The observed invasion of introduced Pacific oysters in the tidal basins of Sylt during the first 25 years can be seen as a representative model of feral oyster invasions in a global context: Establishment was facilitated by repeated introductions. During the 1990s, recruitment was sporadic because summer temperatures were often too cold for spawning and overall abundance remained low. Since the 2000s warmer summers became normal and recruitment more regular. This triggered the exponential expansion phase. At particularly high oyster densities, recruitment failures were observed, indicating the beginning of an adjustment phase. An incursion of ice winters caused high oyster mortality but had little effect on bed area, and exponential population growth resumed once again, achieving abundances of more than two thousand oysters per m² before recruitment failure recurred.

Once the vagaries of early oyster life have been overcome, high longevity of established individuals constitutes a backbone of population persistence. Large individuals also offer suitable attachment for new generations, initiating a positive feedback which may lead to reef building. Reefs will eventually exceed maximum individual life spans and then further support population persistence. In this way, the Pacific oyster is progressively anchoring itself deeper into the recipient ecosystem, and over time will leave a conspicuous calcareous signal in the geology of the Wadden Sea as well. With the accretion of shell material, reef area may slowly expand but may also raise reefs above 4 h of tidal emergence which seems beyond the physiological range of C. gigas.

The invasion trajectory observed at Sylt may be representative for most of the Wadden Sea region and adjacent estuaries. However, strong winter incursions have been shared only with the Scandinavian coasts further north. Abundances well over 1000 m−2 are shared with feral populations in sheltered bays at the French Atlantic coast. Scandinavian and British feral populations in suitable habitats may locally achieve similar abundances in the wake of global warming. Pacific oysters on exposed rocky shores seem to remain at relatively low abundances, perhaps caused by resident predators (Ruesink 2007).

For the future, we expect the density on oyster reefs to fluctuate around about 1000 oysters m−2 mainly due to density-dependent epidemic diseases in conjunction with continued climatic warming.

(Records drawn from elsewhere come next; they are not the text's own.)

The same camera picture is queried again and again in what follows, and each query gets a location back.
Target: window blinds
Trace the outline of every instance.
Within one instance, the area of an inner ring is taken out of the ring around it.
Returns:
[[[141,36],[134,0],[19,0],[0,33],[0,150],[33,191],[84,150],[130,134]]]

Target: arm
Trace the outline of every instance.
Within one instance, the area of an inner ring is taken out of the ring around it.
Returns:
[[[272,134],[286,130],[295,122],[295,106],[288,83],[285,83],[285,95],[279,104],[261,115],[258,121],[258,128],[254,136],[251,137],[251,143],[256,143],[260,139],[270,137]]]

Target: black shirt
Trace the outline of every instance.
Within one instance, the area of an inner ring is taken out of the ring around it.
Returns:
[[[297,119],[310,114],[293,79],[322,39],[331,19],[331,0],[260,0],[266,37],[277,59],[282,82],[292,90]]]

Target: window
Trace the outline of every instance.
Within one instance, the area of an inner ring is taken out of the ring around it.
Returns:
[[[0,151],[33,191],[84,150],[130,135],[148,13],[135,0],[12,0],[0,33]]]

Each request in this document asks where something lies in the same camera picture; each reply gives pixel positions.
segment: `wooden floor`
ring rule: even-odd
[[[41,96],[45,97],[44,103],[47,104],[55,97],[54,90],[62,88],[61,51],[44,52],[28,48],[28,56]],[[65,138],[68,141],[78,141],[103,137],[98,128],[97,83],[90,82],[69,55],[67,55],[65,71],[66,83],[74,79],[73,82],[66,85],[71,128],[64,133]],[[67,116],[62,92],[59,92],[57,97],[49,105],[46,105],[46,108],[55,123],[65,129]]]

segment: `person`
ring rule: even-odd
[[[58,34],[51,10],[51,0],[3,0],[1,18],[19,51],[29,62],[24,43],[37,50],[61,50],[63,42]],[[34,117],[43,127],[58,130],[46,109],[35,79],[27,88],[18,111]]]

Large populations as well as transferring oysters for farming purposes could also facilitate the spread of diseases, precluding a phase of population stability. Evolutionary adaptations by disease agents and by the oysters will further contribute to continuous change as will the globalization of coastal biota by ongoing introductions of nonnative species.

As long as sea-based farming of exotic oysters is regarded as acceptable, there was and will be no chance to prevent establishment of feral populations. This is evident from the almost global distribution achieved by C. gigas, and could have been expected after the establishment on the NW-coast of America early in the twentieth century. The development towards conspicuous oyster reefs on top of mussel beds in the Wadden Sea World Heritage Site appears to be a high price paid to satisfy a gourmet market. Analyzing the causes and impacts of this globally replicated development can thus provide a lesson for future mariculture practices.